Election Day Registration Up for Debate in California and Maine
The opportunity to register to vote and cast a ballot on the most politically charged day of the year–Election Day–is being considered and reviewed in two states.
Last week, the California Senate adopted a bill to allow citizens to register and vote at county election offices on Election Day.
Sen. Ron Calderon (D-Monterey Park) said the bill would help increase voter participation in the state that ranks 41st in the nation for voter turnout, according to the Associated Press.
Nine states currently implement Election Day Registration policies, many of which boast voter turnout rates that are 10-12 percent above the national average. Despite these gains, Republican leaders in Maine are pushing a bill to eliminate the state’s decades-old same-day voter registration law in order to “ease the workload of town clerks,” wrote Steve Mistler at the Sun Journal.

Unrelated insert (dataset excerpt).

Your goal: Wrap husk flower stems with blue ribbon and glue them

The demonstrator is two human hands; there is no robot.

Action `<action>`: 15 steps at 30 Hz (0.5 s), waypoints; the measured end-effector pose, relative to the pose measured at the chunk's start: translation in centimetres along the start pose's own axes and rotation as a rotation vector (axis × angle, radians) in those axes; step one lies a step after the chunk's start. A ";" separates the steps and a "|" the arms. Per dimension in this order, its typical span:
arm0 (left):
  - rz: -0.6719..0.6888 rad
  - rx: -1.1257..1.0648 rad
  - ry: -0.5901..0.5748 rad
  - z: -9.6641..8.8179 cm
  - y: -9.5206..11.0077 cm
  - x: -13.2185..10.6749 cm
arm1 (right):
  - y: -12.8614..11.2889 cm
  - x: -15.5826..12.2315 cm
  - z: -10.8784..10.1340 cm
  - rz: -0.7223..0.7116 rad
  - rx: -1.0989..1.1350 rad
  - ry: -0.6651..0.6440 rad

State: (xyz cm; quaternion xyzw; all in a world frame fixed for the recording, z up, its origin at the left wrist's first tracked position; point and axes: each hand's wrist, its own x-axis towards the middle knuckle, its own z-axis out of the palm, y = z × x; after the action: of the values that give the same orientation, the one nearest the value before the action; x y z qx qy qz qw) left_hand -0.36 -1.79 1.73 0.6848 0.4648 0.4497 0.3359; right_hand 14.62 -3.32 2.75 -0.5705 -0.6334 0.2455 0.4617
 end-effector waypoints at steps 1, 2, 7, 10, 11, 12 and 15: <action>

Critics of the bill say it is a partisan effort to gain electoral advantage since the policy–most popular among citizens with disabilities, the elderly, and youth–has allowed more than 68,000 Mainers to register and vote on Election Day.
“The AARP testified against the bill, saying it could prevent some seniors from voting because it would require them to get to town hall twice, rather than once,” wrote Mistler. “In addition to same-day registration and absentee voting, LD 1376 changes the deadline that registrations can be submitted by third-party organizations that mobilize voters.”